The case of unpaid work schemes is getting out of hand in the UK. Many graduates are working for free, on 6-month internships, without having the slightest clue as to whether they will land at a paid job once their internship expires. As such, they are investing time and money on the idea of a job.

Three years of university education in the UK means 27,000GBP on university fees, and approximately extra 30,000GBP on living expenses. This is roughly 60,000GBP for a Bachelors degree. The future worker makes this enormous investment based on the implicit assumption of employment. It is therefore preposterous to demand that the worker pays to get a chance on employment. Such demands, I argue, are signals of an ideological shift in work ethics.

Work schemes are based upon the premise that it is acceptable to expect that the cost of “prior experience” is transferred to the worker, even if the demand for “prior experience” is one advanced on behalf of the employer. Those who make this demand, I suggest, should be expected to pay for its cost, since the requirement of prior-experience in a starter-job is logically incoherent. If a company makes such a demand, then the company should be expected to bear the associated cost. Currently, “prior experience” is a pre-condition to employment, which is rather odd considering that employment is the source of work experience. In other words, I think it should be illegal to ask for “prior experience” without paying a higher salary to the employee with past experience. I realise that the logistics of this suggestion are somewhat complicated, but once we agree on the principle, we can work our way up.

At the moment, employers treat workers like trial versions of computer applications. The internship regime considers the young graduates as things, which can be either purchased or uninstalled. Internships are schemes where the worker pays to work. They are not free since the worker still has to eat and sleep. Therefore, the internship regime degrades and disembodies the worker ignoring basic human needs like food and shelter, which are necessary for the worker’s survival. Unpaid work schemes suggest that there isn’t a charge in the relationship between employer-employee and obscure away from the fact that the worker is now expected to pay for what would normally be covered by a salary. Therefore, the internship regime separates salary from labour and disembodies the individual.

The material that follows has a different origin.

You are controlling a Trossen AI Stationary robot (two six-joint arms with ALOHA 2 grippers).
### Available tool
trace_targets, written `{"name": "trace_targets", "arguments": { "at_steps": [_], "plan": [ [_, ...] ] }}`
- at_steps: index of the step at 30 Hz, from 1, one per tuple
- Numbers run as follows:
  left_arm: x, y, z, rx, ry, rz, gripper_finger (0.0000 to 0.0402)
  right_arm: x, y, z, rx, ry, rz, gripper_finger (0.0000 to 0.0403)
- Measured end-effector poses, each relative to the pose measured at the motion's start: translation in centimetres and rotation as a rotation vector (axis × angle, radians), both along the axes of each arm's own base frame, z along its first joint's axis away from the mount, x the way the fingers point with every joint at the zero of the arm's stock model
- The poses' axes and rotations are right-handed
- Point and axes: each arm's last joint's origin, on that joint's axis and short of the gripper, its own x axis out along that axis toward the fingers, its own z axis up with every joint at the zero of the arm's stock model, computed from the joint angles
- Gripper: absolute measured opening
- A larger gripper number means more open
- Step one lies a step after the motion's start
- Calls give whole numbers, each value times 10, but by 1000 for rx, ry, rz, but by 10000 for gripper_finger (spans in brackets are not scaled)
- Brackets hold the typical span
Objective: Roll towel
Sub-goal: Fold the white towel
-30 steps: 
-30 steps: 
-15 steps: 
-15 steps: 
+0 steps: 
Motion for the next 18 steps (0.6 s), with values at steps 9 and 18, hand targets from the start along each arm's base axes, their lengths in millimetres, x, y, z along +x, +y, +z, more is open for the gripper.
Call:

The most outrageous aspect of this process is that this exploitation gradually becomes embedded in the contemporary work ethics. This is what happened with undergraduate university education, which resulted from being a universal right to becoming a commodity. Today, we are not worried about the right that has been taken away from us. Instead, we struggle against increases in the cost of the commodity. For example, many middle class families are now delighted on the announcement of the Labour party that it would decrease university fees from 9 to 6,000GBP should it be elected to power. This clearly demonstrates the adoption of the new ideology of ‘education-as-commodity’ that has succeeded the prior ideology of ‘education-as-a-right for all’. The ideological shift that took place within education norms is happening with work ethics as well. Salary and labour are disassociated and the worker is disembodied from his and her needs.

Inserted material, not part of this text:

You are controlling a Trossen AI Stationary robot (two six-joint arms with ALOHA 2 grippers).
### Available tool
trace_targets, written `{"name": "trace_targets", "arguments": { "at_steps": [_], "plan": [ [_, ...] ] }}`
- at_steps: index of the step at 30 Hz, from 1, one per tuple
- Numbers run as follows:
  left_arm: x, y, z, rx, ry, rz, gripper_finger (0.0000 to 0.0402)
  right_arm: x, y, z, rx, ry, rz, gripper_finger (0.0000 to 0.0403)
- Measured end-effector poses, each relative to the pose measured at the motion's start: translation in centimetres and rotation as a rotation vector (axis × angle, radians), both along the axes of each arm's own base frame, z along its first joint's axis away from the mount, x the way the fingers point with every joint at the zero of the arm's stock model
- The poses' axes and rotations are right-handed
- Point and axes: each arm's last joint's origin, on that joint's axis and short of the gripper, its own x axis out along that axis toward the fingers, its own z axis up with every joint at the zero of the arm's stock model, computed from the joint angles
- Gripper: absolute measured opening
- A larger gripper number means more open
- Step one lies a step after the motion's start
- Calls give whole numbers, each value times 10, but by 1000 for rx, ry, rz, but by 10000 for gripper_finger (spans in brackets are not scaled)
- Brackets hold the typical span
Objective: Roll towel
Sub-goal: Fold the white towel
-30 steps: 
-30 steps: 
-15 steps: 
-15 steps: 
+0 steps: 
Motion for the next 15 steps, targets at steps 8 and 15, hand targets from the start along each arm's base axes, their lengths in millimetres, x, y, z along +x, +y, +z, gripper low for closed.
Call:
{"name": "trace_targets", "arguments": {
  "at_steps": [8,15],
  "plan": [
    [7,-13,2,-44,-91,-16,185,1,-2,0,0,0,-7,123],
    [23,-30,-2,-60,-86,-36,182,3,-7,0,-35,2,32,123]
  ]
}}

Therefore, we should be very much aware of the ideology underpinning the concept of unpaid work, even if this is expressed as a way to get a paid job. At the same time we should be very careful with the government-issued statistics for unemployment, since all these workers who pay to work might qualify as employed. A further consideration of the unpaid work scheme regime is that it proliferates the debt crisis that Western countries face. The more the worker has to pay, the more dependent he or she becomes on bank loans and the more people are eventually unable to repay their debt. The unpaid work scheme regime is a self-defeating approach to employment since thousands of indebted graduates are exploited for the often undelivered promise of employment.